Se sienten las mismas cosquillas en el alma, por que siguen intactas las ganas de volar entre la corriente del agua de la cascada y aquel árbol de mandarina abandonado que nos lleva a esas puertas antiguas, esas que rechinan por el tiempo.
El libro siguió escribiéndose en varios capítulos, empezando por disfrutar como introducción esos tiernos dedos blancos, frágiles de tanto tipear estupideces, pero hermosos al fin, junto a esa música electrónica y esas baladas de los ochenta a todo volumen como fondo.
Vivíamos entre el humo impulsivo, ese rojo néctar y esa tersa tela diminuta descifrándose entre mis torpes manos, esos dulces derretidos en el paladar y esa montaña verde seca por el sol por ese verano abrasador que permitió que podamos despojarnos de todo lo que nos estorbaba en ese momento en nuestras mentes.

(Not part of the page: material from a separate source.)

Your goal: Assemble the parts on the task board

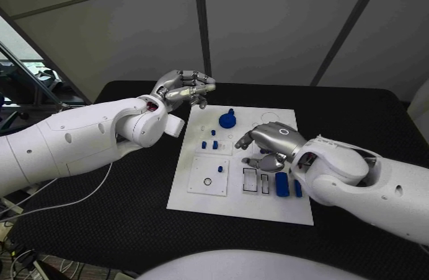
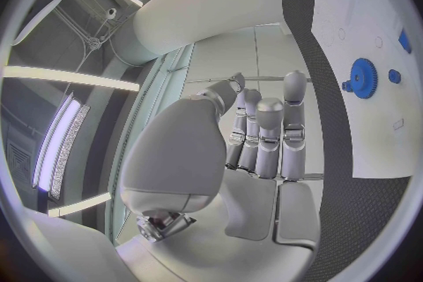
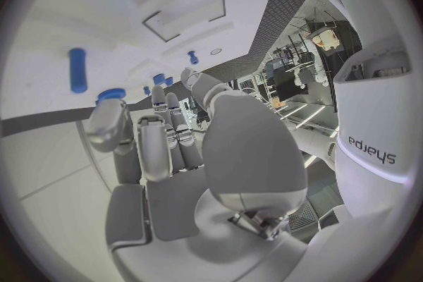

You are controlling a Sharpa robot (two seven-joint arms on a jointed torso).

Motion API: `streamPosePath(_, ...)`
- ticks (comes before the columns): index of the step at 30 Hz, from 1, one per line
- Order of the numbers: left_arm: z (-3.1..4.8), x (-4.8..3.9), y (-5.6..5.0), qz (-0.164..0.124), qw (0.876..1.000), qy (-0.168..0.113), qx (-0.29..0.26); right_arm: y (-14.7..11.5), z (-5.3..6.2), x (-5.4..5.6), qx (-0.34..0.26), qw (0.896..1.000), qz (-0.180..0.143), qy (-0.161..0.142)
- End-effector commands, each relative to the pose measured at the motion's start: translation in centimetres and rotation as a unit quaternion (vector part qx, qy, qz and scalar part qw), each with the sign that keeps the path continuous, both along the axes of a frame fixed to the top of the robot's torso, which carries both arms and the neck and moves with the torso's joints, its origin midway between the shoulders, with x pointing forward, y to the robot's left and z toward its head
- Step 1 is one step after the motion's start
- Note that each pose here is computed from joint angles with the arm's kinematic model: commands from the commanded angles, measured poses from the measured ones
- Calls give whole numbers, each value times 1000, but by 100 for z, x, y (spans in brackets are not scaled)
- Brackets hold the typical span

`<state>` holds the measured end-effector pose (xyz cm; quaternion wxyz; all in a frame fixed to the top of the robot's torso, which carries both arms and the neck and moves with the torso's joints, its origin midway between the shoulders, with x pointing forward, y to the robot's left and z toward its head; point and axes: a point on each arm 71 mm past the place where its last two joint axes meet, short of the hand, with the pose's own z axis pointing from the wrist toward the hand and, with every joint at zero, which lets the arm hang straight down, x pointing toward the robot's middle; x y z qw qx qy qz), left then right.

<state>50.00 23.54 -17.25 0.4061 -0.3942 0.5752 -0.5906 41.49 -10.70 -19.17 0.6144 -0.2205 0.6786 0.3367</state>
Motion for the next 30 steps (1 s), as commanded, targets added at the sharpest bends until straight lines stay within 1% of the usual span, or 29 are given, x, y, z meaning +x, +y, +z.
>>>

Ella tenía una dulzura peligrosa de esas que terminan frente a un juez, ella era volátil y en ese intento por curarnos de viejas heridas nos cruzamos, nos enlazamos, nos enroscamos, nos enamoramos, nos destruimos, en una guerra llena de pasión, pero también de disparos criminales.
Ella era salvaje y al mismo tiempo la más delicada flor de un jardín de apariencias, su sonrisa malvada era adictiva, sus caricias endiabladas hablaban un idioma fácil de entender, sus besos eran drogas que te llevaban a mundos de éxtasis sin igual, en esa lucha llamada amor resistí a pesar del daño provocado porque este corazón se engalanaba como guirnaldas de sus heridas.